Since 1980, six commissioners have run for other offices.
• Democrat Buddy Temple ran for governor in 1982, two years into his term. He lost.
• Democrat John Sharp ran for comptroller in 1990, four years into his term. He won.
• Republican Kent Hance, appointed in 1987 to a vacancy, ran for governor in 1990, the final year of his term. Hance lost.
• Democrat Robert Krueger, who lost U.S. Senate races in 1978 and 1984, was elected to succeed Hance in 1990. But then-Gov. Ann Richards appointed him to a U.S. Senate vacancy in 1993, so Krueger went off the commission. He then lost the subsequent special election to Hutchison.
• Republican Carole Keeton Strayhorn followed Sharp's lead and ran for comptroller in 1998, two years into a six-year term. She won.
• Her Republican colleague on the commission, Barry Williamson, ran for attorney general in 1998, the final year of his term. Like Hance, if Merritt's bill had been the law, Williamson would have had to resign to run.

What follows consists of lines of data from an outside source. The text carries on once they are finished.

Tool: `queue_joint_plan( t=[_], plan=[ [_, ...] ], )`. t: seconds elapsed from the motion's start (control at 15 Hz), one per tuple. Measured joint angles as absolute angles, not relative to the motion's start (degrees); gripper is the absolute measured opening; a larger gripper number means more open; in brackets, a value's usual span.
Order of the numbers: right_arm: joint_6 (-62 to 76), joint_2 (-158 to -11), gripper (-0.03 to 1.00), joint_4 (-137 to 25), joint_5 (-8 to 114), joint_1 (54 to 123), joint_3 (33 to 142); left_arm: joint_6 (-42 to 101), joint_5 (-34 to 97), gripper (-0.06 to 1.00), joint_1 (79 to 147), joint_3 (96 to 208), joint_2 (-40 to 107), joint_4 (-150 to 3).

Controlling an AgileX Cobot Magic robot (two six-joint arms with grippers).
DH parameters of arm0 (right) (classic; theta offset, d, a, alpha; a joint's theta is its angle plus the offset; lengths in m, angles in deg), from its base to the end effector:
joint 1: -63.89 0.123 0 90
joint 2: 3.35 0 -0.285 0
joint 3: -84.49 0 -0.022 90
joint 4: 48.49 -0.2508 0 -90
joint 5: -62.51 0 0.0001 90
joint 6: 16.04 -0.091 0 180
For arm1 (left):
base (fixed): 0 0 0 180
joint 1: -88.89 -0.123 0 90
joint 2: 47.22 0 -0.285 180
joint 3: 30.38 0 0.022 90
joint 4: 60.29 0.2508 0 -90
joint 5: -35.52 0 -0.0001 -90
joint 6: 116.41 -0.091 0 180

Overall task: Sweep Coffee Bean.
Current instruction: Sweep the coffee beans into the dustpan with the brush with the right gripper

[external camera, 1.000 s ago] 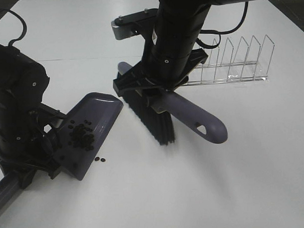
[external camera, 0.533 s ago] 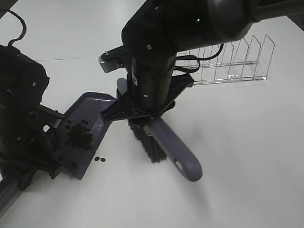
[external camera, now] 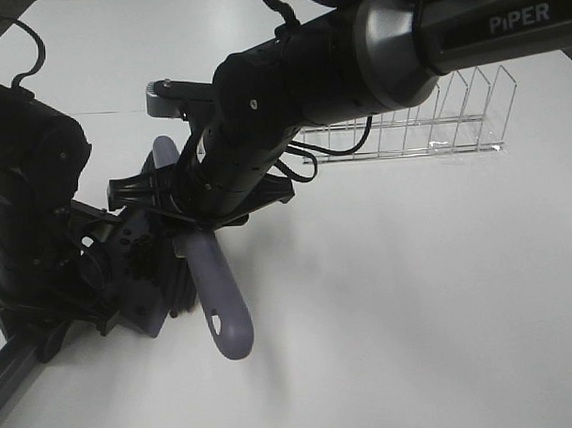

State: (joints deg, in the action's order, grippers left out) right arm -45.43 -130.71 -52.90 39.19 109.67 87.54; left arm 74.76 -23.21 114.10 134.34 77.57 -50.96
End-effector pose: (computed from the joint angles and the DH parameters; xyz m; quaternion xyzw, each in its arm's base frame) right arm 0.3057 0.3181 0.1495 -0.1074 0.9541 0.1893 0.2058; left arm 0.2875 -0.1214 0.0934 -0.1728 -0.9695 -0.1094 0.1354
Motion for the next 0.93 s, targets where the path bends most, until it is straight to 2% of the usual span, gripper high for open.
queue_joint_plan(
  t=[0.33,0.67,0.93],
  plan=[
    [-44.29,-128.71,0.31,-53.82,41.54,107.95,87.95,74.53,-23.04,0.33,114.1,134.34,77.57,-51.18],
    [-42.0,-122.12,0.31,-45.11,25.9,104.57,88.23,71.09,-23.9,0.33,114.1,134.34,77.74,-47.75],
    [-49.5,-122.12,0.31,-39.04,23.61,110.53,82.33,75.39,-25.1,0.33,114.1,131.36,77.57,-44.42]
  ],
)
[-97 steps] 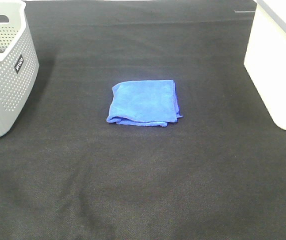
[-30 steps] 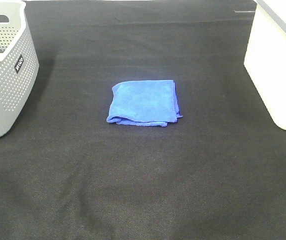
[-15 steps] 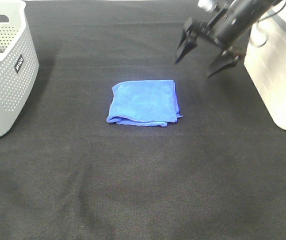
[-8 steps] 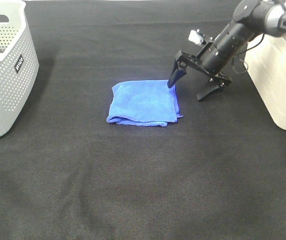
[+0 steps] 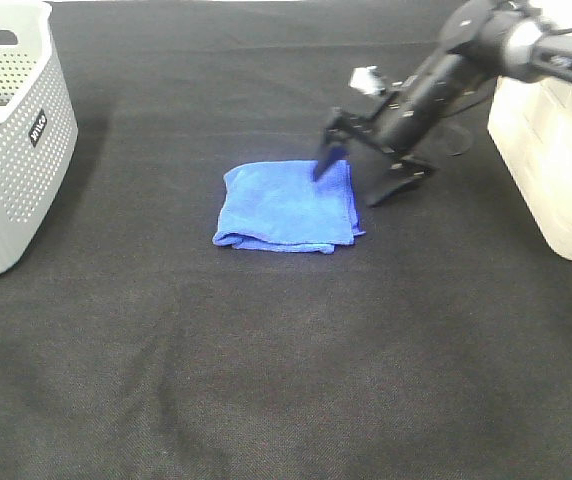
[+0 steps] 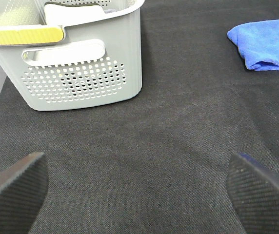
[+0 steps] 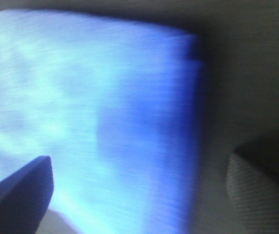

Beauford Jester was the only commissioner elected governor, in 1946 -- two years into a sixyear term.
(Jester also was the only Texas governor to leave office by dying, in 1949, half a year into his second two-year term.)
Merritt said his proposal isn't designed to pick on Williams and Jones. He first introduced it in 1999, after Strayhorn and Williamson had sought other offices in 1998, and their replacements on the commission - Republicans Tony Garza and Michael Williams - were immediately being mentioned as possible candidates for other offices. Garza had lost a race for attorney general in 1994.
Although Merritt's 1999 bill unanimously cleared the House State Affairs Committee, and was set on the House calendar, floor consideration was postponed late in the legislative session. It died when the session ended.
Merritt mothballed the idea -- until this year. Its chances remain to be seen.
Ironically, when the Railroad Commission was established in 1891, to stop railroads from gouging farmers, it was considered so important that John H. Reagan left a U.S. Senate seat to become its first chairman.
Now, two commission members want to use it as a base to run for that same Senate seat. Times change.